▶ Data segment

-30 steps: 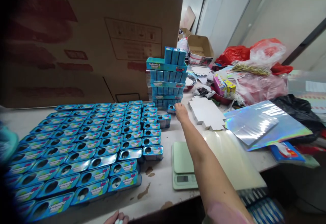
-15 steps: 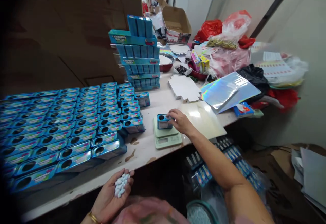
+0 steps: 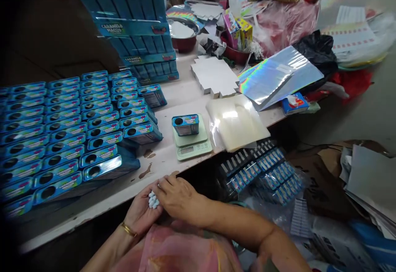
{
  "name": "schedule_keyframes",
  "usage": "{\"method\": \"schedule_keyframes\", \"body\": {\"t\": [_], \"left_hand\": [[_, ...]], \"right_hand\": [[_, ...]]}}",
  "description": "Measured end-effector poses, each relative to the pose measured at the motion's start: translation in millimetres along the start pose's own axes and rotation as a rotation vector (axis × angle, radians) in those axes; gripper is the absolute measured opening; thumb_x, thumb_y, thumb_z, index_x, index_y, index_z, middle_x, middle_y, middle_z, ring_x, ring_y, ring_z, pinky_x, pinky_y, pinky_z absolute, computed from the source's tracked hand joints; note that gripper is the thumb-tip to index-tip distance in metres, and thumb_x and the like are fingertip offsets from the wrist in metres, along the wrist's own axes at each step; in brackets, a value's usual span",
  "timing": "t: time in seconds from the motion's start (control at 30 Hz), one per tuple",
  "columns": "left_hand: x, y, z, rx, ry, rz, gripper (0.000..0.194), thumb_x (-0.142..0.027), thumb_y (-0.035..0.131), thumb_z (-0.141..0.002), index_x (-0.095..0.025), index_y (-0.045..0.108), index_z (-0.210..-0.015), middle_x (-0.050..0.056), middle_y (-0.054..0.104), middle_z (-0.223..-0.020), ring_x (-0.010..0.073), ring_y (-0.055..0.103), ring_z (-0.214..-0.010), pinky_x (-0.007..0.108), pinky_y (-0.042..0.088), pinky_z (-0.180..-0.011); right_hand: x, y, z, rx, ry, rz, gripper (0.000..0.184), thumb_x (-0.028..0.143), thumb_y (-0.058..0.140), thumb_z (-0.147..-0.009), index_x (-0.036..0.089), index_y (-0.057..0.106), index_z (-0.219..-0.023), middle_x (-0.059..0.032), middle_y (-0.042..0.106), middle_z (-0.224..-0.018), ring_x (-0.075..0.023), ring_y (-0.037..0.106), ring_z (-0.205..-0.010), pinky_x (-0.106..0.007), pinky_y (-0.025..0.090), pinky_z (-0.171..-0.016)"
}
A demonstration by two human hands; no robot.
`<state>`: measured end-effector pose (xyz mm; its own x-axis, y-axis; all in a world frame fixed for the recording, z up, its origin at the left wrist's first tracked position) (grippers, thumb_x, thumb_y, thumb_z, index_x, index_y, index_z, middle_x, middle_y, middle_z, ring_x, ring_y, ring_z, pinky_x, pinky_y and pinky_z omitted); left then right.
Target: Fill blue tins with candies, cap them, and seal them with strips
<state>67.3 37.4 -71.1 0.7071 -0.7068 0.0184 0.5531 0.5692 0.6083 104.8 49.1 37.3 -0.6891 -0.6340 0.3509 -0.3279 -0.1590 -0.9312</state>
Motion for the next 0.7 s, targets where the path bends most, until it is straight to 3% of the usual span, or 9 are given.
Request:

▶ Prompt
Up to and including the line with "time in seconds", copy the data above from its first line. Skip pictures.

▶ Answer section
-30 steps: 
-15 steps: 
+0 steps: 
{
  "name": "schedule_keyframes",
  "usage": "{\"method\": \"schedule_keyframes\", \"body\": {\"t\": [_], \"left_hand\": [[_, ...]], \"right_hand\": [[_, ...]]}}",
  "description": "Measured end-effector poses, each relative to the pose measured at the motion's start: translation in millimetres along the start pose's own axes and rotation as a rotation vector (axis × angle, radians) in those axes; gripper is the absolute measured opening; thumb_x, thumb_y, thumb_z, index_x, index_y, index_z, middle_x, middle_y, middle_z, ring_x, ring_y, ring_z, pinky_x, pinky_y, pinky_z absolute, computed from the source's tracked hand joints; note that gripper is the thumb-tip to index-tip distance in metres, and thumb_x and the like are fingertip offsets from the wrist in metres, along the wrist's own axes at each step; in brackets, a value's usual span",
  "timing": "t: time in seconds from the motion's start (control at 30 Hz), one per tuple",

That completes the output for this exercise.